Thursday, May 8, 2014

Book Review: We Were Liars by E. Lockhart


Pages: 240
Genre: YA Realistic Fiction / Mystery
Pub. Date: May 13, 2014
Source: Publisher for review
My Rating: 4 out of 5 stars

Goodreads says, "A beautiful and distinguished family. A private island. A brilliant, damaged girl; a passionate, political boy. A group of four friends—the Liars—whose friendship turns destructive. A revolution. An accident. A secret. Lies upon lies. True love. The truth. We Were Liars is a modern, sophisticated suspense novel from National Book Award finalist and Printz Award honoree E. Lockhart.  Read it. And if anyone asks you how it ends, just LIE."
Cadence's family is well off; in fact, her grandfather own a private island off of Cape Cod.  Her family goes there every summer and she has a blast with her cousins, Mirren, Johnny, and their friend Gat. During her fifteenth summer, everything changes though.  She is involved in an accident and suffers a major head injury which results in her experiencing crippling migraines and amnesia.  Cadence, or Cady, can't remember what happened during her fifteenth summer or the details of her accident.  Two summers later, Cady heads back to the island, but no one will seem to clue her in either.

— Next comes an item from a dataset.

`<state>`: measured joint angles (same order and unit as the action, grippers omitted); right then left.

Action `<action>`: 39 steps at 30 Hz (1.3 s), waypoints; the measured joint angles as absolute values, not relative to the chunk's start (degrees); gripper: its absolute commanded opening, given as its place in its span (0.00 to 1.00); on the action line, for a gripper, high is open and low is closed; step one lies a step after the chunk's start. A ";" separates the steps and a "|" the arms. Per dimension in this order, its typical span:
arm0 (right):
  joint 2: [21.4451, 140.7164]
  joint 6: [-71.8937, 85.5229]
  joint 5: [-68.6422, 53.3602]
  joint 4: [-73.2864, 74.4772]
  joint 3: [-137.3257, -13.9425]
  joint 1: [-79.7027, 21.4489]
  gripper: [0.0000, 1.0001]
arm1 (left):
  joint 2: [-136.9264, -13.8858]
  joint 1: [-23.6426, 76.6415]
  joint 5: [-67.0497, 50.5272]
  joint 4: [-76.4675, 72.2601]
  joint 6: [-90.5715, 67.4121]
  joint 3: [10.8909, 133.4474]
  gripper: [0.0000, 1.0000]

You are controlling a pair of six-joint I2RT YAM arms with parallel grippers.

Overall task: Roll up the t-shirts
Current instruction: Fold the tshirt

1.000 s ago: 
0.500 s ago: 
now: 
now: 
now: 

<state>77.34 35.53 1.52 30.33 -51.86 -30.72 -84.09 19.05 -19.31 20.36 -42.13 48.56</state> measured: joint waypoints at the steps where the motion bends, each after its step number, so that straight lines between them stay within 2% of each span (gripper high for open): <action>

This is because Cady's mother has warned everyone that the doctors want Cady to remember the details on her own.  Cady is desperately trying to figure out what happened and slowly pieces are coming back to her.  Once Cady finds out the truth, it will shock her to the core.  E. Lockhart's We Were Liars is a suspenseful psychological thriller that at first, I didn't love, but once Cady started figuring things out, I was desperate to know what on earth happened.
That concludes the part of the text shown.